Bill Emerson, vice chairman of Quicken Loans, expressed his company’s concern about the impact of the proposed rule changes during the pandemic in a letter sent to HUD Deputy Secretary Brian Montgomery on Friday:
We recognize that the proposed changes are intended to clarify the use of disparate impact in housing discrimination cases. We agree that unclear rules in the housing and mortgage markets can, and often do, constrain lending and investment in the space, harming those the rules are intended to help. However, legitimate concerns have been raised about how the proposed rule proposed would make it difficult to address some of the more challenging systemic issues of discrimination that the Fair Housing Act should be used to address… In the spirit of that moment, policymakers and industry participants alike should look beyond the surface forms of discrimination to those that lie beneath, because the effects are often no less destructive.
In its letter released on Monday, NAR said that HUD’s revisions place too heavy a burden on the ability of parties to bring legitimate initial disparate impact claims. NAR President Vince Malta went on to say there is broad consensus that “now is not the time to issue a regulation that could hinder further progress toward addressing ongoing systemic racism.” Rather, he suggested this is a time to explore ways to work together “to eliminate unnecessary barriers to housing opportunity and advance policies that allow more Americans to fully participate in the American Dream.”

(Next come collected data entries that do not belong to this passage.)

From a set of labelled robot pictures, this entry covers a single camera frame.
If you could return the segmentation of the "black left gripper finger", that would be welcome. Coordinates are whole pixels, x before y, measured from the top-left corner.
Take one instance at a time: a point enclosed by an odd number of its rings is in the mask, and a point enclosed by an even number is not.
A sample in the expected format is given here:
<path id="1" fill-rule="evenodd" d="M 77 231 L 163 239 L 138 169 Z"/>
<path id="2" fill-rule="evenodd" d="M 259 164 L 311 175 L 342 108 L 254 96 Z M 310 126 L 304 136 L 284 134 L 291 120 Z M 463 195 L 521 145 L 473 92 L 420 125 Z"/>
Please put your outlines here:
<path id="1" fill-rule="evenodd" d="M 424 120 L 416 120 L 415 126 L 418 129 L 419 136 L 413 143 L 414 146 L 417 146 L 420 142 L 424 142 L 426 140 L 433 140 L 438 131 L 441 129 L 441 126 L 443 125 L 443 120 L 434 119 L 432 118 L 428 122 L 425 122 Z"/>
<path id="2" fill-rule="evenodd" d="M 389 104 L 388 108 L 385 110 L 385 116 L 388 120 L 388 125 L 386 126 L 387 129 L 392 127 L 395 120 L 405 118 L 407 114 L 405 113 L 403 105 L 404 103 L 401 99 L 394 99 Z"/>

Bryan Greene, NAR’s director of fair housing policy, said that a realtor’s livelihood depends on his or her ability to sell homes.

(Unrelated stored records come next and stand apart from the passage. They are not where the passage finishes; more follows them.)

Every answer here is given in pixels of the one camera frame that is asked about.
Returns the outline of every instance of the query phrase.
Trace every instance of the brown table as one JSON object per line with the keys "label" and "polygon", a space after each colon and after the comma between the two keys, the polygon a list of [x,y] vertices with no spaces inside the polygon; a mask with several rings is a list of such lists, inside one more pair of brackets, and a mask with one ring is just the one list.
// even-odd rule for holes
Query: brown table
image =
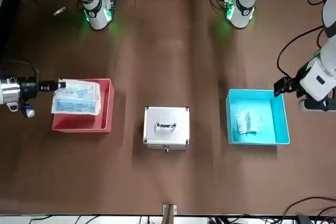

It is in every realtor’s interests to eliminate barriers that unfairly deny housing opportunities to any segments of our population. According to disparate impact doctrine, practices that disproportionately turn some groups away and can’t be justified as necessary on business grounds – or that could be served in a less discriminatory way – including lending practices, housing practices, and governmental policies, can be challenged by consumers.
Last August, HUD proposed making changes to the nation’s fair housing rules. The updated guidelines revised the current three-step threshold for Fair Housing violations and imposed a specific, five-step approach that would require regulators to prove intentional discrimination on the lender’s behalf.